Über genaue Zahlen zum Absatz möchte Hannes Laar keine Angaben machen. Aber Ampler würde stabil um 100 Prozent pro Jahr auf einem vergleichsweise hohen Niveau wachsen und weiter expandieren. Für die Zukunft sieht er das Unternehmen gut aufgestellt. Noch vor Kurzem seien die Kunden vor allem aus dem Bereich der technikaffinen Early Adopters gekommen. Das habe sich inzwischen stark verändert. „Wir sprechen mit unseren Bikes alle an – nicht nur Radfahrer“, betont Laar. Inzwischen kämen auch viele Autofahrer und ÖPNV-Nutzer auf Sie zu, die nach einer Mobilitätsalternative suchten, zum Beispiel zum Pendeln zur Arbeitsstätte. Das Fahrrad würde als Alternative gesehen, aber oftmals seien die Wege für das individuelle Empfinden zu weit und zu anstrengend und das E-Bike dann eine ideale Lösung.

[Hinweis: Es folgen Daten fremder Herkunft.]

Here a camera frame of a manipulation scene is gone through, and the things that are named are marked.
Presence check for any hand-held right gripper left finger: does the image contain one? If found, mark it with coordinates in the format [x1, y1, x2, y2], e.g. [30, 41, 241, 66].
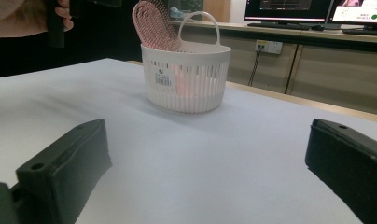
[15, 118, 113, 224]

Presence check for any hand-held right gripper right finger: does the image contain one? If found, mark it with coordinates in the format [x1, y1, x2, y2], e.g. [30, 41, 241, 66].
[304, 118, 377, 224]

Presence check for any pink hairbrush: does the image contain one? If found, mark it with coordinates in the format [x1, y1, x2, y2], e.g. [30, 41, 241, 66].
[132, 0, 194, 98]

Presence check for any white slotted plastic basket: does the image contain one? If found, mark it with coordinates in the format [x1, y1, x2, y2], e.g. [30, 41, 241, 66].
[140, 11, 232, 114]

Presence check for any wooden table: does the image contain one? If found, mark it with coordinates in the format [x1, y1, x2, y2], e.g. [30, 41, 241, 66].
[127, 60, 377, 125]

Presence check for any beige wooden cabinet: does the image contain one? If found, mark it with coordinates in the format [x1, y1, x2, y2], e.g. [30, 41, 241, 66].
[167, 20, 377, 117]

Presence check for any white table mat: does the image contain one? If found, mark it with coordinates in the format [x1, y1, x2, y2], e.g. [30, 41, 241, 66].
[0, 57, 377, 224]

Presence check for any black keyboard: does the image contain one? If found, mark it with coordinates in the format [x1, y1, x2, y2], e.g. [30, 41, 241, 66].
[246, 21, 326, 32]
[342, 27, 377, 36]

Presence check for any computer monitor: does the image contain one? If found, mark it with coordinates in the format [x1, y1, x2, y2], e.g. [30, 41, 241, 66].
[244, 0, 334, 23]
[328, 0, 377, 25]

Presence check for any brown wooden panel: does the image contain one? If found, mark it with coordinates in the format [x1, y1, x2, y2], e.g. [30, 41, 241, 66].
[203, 0, 231, 22]

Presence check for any black power cable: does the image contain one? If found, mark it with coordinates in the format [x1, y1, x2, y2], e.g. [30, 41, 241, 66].
[247, 45, 265, 88]

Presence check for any white wall socket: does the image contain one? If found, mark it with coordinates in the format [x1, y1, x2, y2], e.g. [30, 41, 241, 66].
[255, 39, 284, 56]

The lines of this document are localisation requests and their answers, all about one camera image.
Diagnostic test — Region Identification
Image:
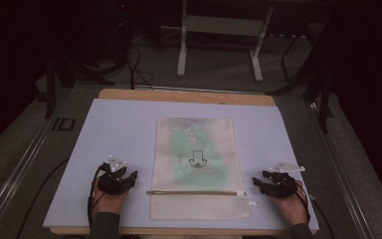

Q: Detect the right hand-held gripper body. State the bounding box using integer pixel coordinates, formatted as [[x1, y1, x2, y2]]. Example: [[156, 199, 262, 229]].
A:
[[264, 161, 306, 200]]

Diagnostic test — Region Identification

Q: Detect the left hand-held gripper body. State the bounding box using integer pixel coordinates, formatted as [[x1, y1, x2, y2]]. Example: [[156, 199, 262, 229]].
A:
[[96, 154, 134, 196]]

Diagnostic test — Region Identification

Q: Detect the beige mesh zipper bag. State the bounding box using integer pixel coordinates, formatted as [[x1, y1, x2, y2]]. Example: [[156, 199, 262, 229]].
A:
[[149, 117, 252, 221]]

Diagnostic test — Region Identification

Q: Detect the person's left hand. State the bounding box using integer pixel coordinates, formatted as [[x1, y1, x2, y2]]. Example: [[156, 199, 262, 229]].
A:
[[91, 185, 129, 217]]

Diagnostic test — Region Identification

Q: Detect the person's right hand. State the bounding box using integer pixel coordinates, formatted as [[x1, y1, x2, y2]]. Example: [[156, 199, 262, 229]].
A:
[[272, 179, 310, 229]]

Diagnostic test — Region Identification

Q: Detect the pale blue foam mat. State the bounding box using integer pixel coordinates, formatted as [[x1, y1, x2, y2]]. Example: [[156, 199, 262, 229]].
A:
[[42, 98, 320, 232]]

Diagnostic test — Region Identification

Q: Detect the green garment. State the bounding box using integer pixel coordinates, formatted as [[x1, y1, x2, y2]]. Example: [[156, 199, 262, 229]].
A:
[[168, 122, 228, 187]]

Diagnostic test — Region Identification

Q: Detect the black metal stand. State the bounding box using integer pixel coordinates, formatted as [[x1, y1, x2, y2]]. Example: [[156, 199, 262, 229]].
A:
[[266, 19, 334, 134], [37, 59, 81, 120]]

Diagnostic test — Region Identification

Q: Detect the wooden table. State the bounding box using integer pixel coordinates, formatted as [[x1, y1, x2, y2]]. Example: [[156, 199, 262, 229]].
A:
[[50, 88, 291, 237]]

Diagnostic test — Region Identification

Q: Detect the white metal stand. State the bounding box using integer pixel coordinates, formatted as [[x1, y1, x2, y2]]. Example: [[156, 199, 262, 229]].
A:
[[176, 0, 275, 84]]

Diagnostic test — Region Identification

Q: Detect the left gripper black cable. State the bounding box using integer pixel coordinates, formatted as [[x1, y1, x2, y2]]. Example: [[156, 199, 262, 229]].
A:
[[87, 163, 111, 230]]

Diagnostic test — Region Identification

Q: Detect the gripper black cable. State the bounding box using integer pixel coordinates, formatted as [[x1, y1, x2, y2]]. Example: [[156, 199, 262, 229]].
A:
[[294, 183, 336, 239], [87, 163, 111, 230]]

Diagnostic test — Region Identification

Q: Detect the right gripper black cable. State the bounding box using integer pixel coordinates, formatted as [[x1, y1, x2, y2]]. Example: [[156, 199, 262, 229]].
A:
[[294, 183, 336, 239]]

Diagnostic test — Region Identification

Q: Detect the metal floor rail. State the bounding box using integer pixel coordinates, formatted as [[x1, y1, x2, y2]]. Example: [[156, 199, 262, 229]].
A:
[[306, 99, 376, 239], [0, 99, 68, 239]]

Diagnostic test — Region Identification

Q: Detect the black floor cable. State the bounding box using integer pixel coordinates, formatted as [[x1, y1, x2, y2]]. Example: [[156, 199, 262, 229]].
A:
[[105, 39, 155, 92]]

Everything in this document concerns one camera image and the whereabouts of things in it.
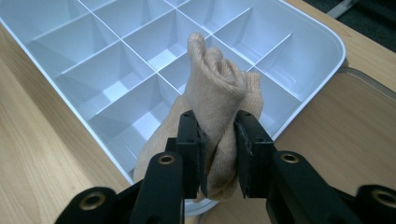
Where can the white metal stand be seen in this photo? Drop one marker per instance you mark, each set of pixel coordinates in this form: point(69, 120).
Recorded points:
point(342, 7)

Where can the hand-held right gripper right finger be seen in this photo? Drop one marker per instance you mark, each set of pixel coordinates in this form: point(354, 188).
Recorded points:
point(253, 149)

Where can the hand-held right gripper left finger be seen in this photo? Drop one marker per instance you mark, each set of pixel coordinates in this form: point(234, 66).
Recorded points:
point(188, 146)

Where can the beige sock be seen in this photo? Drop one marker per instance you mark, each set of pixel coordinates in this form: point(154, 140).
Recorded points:
point(218, 90)

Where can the white divided storage box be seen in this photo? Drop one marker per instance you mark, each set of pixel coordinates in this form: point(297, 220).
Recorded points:
point(118, 62)

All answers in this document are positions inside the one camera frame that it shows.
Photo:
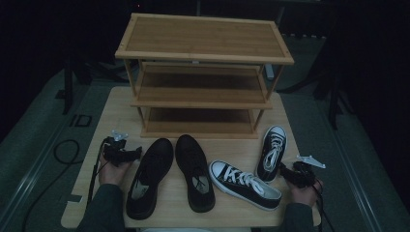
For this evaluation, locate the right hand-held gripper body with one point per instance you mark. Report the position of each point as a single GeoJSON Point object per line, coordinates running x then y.
{"type": "Point", "coordinates": [303, 175]}

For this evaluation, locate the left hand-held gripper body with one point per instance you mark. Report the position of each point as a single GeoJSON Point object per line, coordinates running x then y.
{"type": "Point", "coordinates": [116, 154]}

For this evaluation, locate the black canvas sneaker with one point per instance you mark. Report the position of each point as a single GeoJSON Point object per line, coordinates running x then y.
{"type": "Point", "coordinates": [274, 151]}
{"type": "Point", "coordinates": [248, 190]}

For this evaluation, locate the black leather shoe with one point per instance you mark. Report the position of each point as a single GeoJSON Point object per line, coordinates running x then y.
{"type": "Point", "coordinates": [191, 158]}
{"type": "Point", "coordinates": [154, 167]}

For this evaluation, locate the wooden shoe rack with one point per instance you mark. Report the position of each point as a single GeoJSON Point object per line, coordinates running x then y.
{"type": "Point", "coordinates": [206, 35]}

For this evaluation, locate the person's right hand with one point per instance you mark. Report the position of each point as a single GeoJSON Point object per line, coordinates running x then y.
{"type": "Point", "coordinates": [304, 196]}

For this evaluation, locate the person's left hand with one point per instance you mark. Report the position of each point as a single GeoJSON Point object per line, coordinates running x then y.
{"type": "Point", "coordinates": [111, 175]}

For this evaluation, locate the black metal stand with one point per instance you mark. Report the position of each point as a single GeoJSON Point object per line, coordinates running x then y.
{"type": "Point", "coordinates": [333, 103]}
{"type": "Point", "coordinates": [68, 87]}

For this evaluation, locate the metal floor rail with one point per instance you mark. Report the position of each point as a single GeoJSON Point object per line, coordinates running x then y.
{"type": "Point", "coordinates": [32, 170]}
{"type": "Point", "coordinates": [357, 183]}

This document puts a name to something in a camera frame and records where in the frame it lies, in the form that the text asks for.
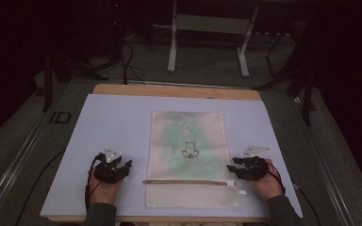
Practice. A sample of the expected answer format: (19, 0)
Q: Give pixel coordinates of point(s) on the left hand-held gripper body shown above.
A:
(108, 174)

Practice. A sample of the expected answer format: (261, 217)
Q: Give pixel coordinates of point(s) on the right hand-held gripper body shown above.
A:
(255, 171)

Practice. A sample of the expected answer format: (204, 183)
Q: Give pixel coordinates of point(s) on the white mesh zipper bag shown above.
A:
(188, 194)

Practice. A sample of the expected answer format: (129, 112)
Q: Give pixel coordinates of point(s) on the person's left hand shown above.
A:
(105, 192)

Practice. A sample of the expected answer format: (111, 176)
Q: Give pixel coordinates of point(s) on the person's right hand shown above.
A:
(267, 187)

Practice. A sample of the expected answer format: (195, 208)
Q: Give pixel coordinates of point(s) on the small white label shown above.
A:
(242, 192)

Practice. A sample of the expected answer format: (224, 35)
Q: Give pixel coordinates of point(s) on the light blue mat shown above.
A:
(116, 125)

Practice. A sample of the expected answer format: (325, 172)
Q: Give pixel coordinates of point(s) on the green garment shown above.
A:
(177, 138)

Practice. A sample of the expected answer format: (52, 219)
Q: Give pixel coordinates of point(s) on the black stand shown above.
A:
(304, 84)
(61, 70)

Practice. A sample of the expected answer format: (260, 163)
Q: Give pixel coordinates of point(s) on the white metal stand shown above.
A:
(210, 24)

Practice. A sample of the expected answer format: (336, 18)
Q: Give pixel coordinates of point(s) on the metal floor rail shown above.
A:
(11, 175)
(323, 163)

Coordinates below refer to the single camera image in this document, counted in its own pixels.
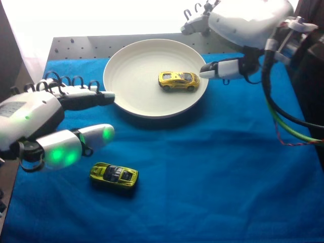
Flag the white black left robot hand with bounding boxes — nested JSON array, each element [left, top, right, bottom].
[[0, 71, 116, 173]]

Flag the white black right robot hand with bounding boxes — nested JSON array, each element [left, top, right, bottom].
[[180, 0, 295, 85]]

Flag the yellow toy car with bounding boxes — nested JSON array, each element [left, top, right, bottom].
[[158, 71, 200, 93]]

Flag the green toy car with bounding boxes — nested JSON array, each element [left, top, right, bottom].
[[89, 161, 139, 193]]

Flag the white curtain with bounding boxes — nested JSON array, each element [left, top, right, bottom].
[[0, 0, 55, 87]]

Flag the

Neue E-Bikes für neue Kundengruppen

Mit dem Claim und dem Konzept „Leichte E-Bikes für die Stadt“ liegt Ampler im Trend und kann sicher manche Kunden ansprechen, die sich sonst eher nicht für Fahrräder oder gängige Mittelmotor E-Bikes interessieren. Bei Ampler ging es nach Technik-Chef Hannes Laar von Anfang an vor allem darum um eine neue Balance zwischen Reichweite und Gewicht (ab 13,5 kg) zu finden. Mit der fast unsichtbaren Integration eines kleinen Heckmotors und einem kleinen Akku, der sich im schmalen Rahmen versteckt, geht das Konzept offensichtlich auf.